Senate welcomes Poet Laureate Kwame Dawes, pays tribute to Harding, Francis and others
KINGSTON — The Senate of Jamaica on Friday, July 17, 2026 welcomed Poet Laureate Professor Kwame Dawes, CD, and later paid tribute to several national figures whose deaths were recorded during the sitting.
President of the Senate Thomas Tavares-Finson called the House to order and suspended ordinary business for the special visit. Dawes, invested as Jamaica’s fourth Poet Laureate since Independence in January 2025 for a three-year term, was accompanied by his sister Adja Dawes, nieces Janelle and Abigail, Jamaica Library Service special programmes director Francine Francis, and Mario Ricketts of the national libraries’ public relations unit.
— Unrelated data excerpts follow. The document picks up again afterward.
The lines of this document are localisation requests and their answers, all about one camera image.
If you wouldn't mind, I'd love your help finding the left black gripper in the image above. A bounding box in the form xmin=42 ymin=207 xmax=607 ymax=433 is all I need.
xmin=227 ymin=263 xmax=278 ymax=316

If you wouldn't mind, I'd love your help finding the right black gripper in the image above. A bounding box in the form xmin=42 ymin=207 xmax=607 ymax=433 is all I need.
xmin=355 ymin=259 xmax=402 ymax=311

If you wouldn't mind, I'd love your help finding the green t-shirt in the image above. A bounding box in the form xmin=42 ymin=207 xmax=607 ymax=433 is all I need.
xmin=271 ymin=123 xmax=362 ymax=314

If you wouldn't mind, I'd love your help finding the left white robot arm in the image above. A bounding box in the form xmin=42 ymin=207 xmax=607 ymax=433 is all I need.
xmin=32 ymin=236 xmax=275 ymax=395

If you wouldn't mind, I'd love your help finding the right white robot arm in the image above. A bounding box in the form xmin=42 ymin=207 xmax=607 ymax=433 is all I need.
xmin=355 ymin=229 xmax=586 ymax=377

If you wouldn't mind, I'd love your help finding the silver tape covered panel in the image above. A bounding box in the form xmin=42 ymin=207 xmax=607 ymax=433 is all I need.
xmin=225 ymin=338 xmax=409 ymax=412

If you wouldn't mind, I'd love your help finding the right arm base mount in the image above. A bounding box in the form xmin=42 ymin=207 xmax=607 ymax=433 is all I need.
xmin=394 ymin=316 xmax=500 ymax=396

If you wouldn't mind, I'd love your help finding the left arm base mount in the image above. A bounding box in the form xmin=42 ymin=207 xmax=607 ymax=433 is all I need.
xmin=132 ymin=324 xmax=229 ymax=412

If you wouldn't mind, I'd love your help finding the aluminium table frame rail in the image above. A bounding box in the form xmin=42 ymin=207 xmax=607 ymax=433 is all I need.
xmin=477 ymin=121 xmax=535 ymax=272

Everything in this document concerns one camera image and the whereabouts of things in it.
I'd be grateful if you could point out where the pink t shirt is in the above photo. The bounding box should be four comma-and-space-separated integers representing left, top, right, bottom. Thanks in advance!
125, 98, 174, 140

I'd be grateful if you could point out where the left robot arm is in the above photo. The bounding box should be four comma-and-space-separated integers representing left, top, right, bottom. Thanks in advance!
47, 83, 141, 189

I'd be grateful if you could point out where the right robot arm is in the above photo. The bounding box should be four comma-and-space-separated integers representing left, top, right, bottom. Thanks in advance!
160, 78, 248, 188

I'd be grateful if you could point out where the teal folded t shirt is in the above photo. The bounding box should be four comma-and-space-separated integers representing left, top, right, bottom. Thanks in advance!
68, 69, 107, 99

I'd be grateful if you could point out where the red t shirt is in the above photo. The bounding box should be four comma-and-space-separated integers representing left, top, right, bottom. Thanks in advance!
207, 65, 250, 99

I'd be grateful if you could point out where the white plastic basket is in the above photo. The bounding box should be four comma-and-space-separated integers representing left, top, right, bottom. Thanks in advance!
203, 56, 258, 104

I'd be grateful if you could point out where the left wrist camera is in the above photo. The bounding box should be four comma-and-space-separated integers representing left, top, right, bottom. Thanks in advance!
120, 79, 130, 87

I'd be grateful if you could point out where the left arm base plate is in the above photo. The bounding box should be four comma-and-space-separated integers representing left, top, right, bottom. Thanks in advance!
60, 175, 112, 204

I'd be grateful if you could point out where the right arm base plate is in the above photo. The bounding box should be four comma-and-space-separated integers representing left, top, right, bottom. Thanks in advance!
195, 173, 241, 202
The President noted Dawes’s Musgrave Silver Medal (2004), Order of Distinction (Commander, 2022), and posts including professor of literary arts at Brown University, artistic director of the Calabash International Literary Festival, and earlier laureates Mervyn Morris, Lorna Goodison and Olive Senior. Dawes outlined his duty to deepen public appreciation of Jamaican poetry and the spoken arts, described poets as chroniclers of sentiment, and read work including his father Neville Dawes’s “Acceptance,” his own “Telma’s Precious Cargo,” poems from an Ethiopia assignment, “Replenishment” after Hurricane Melissa, and “In This Saying,” dedicated to his wife Lorna.
Education Minister Senator Dana Morris Dixon thanked Dawes and pledged cooperation so schools foster literature that affirms Jamaican children’s identity. Senators Scott Motley and others also spoke; Justine Henzell of Calabash was acknowledged on the record.
Resuming public business, the Senate noted the morning’s reported death of West Indies cricket great Sir Garfield Sobers and then paid formal tribute to Professor the Hon. Oswald Harding, OJ, CD, KC, JP, former Senate president (1980–83, 1983–84, 2007–11), justice minister and attorney general, and Jamaica’s longest continuously serving senator. Members recalled his legal scholarship, founding role in UTech’s Faculty of Law, Hardingham ceramics collection, and civic service. Condolences were extended to his wife Marigold and sons Jeremy and Zachary. A minute’s silence followed.
Tributes also honoured coach Vincent Stephen “Franno” Francis, OJ, co-founder and technical director of MVP Track Club, credited with shaping world-class sprinters including Asafa Powell and Shelly-Ann Fraser-Pryce; a national celebration of his life was announced for August 15 at the National Indoor Sports Centre. Brief remembrances marked former MPs Dean Alexander Peart (Manchester North Western) and Arthur Eastern Nelson, OD (St. James West Central).
The House received a message that the Mediation Act, 2026 had passed the House of Representatives on July 14 with two amendments. After belated birthday wishes to the President, the Senate adjourned to a date to be fixed.